=== AIM OF THE EXERCISE ===
Would you set down the data below exactly as shown?
= Beginning of Section =
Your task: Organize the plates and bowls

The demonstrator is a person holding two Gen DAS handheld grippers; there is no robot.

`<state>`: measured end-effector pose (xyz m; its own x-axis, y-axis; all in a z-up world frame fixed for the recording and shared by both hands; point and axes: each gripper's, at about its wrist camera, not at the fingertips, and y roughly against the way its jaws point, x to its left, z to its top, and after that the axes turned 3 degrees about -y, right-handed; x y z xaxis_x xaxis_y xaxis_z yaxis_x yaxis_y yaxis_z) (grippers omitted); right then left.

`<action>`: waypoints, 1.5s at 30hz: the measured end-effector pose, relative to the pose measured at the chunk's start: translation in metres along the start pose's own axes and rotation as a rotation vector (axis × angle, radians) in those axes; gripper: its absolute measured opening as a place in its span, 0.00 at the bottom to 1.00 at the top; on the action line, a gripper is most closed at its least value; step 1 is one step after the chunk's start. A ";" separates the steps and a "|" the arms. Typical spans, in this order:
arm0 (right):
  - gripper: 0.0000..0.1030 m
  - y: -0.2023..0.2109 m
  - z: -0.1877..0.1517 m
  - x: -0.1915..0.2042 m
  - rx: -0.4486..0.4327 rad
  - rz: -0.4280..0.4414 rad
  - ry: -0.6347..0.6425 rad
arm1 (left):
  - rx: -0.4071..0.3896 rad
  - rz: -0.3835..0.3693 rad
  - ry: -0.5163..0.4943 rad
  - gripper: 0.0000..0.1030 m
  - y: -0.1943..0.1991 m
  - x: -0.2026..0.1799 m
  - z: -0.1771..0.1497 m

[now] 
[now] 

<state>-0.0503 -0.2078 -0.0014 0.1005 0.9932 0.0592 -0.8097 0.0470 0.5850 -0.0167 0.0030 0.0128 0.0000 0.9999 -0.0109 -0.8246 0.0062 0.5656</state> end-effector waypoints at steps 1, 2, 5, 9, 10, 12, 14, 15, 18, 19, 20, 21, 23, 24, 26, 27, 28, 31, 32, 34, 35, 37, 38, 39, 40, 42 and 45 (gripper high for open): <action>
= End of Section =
=== EXERCISE OUTPUT ===
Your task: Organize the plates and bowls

The demonstrator is a person holding two Gen DAS handheld grippers; there is no robot.

`<state>`: measured end-effector pose (xyz m; its own x-axis, y-axis; all in a z-up world frame fixed for the recording and shared by both hands; point and axes: each gripper's, at about its wrist camera, not at the fingertips, and y roughly against the way its jaws point, x to its left, z to its top, and after that the axes turned 3 degrees about -y, right-handed; x y z xaxis_x xaxis_y xaxis_z yaxis_x yaxis_y yaxis_z) (grippers omitted); right then left.

`<action>`: waypoints, 1.5s at 30hz: the measured end-effector pose, relative to the pose measured at the chunk's start: translation in metres along the start pose's own axes and rotation as a rotation vector (axis × angle, radians) in those axes; gripper: its absolute measured opening as a place in its span, 0.00 at the bottom to 1.00 at the top; on the action line, a gripper is most closed at its least value; step 1 is one step after the chunk's start. A ";" separates the steps and a "|" the arms. Typical spans, in this order:
arm0 (right):
  - gripper: 0.0000..0.1030 m
  - y: -0.2023..0.2109 m
  - z: -0.1877..0.1517 m
  - x: -0.1915..0.2042 m
  - rx: -0.4486..0.4327 rad
  - rz: -0.4280..0.4414 rad
  - ry: -0.6347..0.6425 rad
arm1 (left):
  - rx: -0.4071..0.3896 rad
  - rz: -0.3835..0.3693 rad
  - ry: -0.5163..0.4943 rad
  - gripper: 0.0000..0.1030 m
  - y: -0.1943..0.1991 m
  - x: -0.2026..0.1799 m
  - z: -0.1771..0.1497 m

[now] 
[now] 

<state>-0.0503 -0.2078 -0.0014 0.1005 0.9932 0.0592 -0.8097 0.0470 0.5850 -0.0167 0.0030 0.0128 0.0000 0.9999 -0.0109 -0.8246 0.0062 0.5656</state> end-effector waypoints at steps 1, 2, 5, 9, 10, 12, 14, 15, 18, 19, 20, 21, 23, 24, 26, 27, 28, 31, 32, 34, 35, 37, 38, 39, 40, 42 and 45 (gripper high for open): <action>

That completes the answer.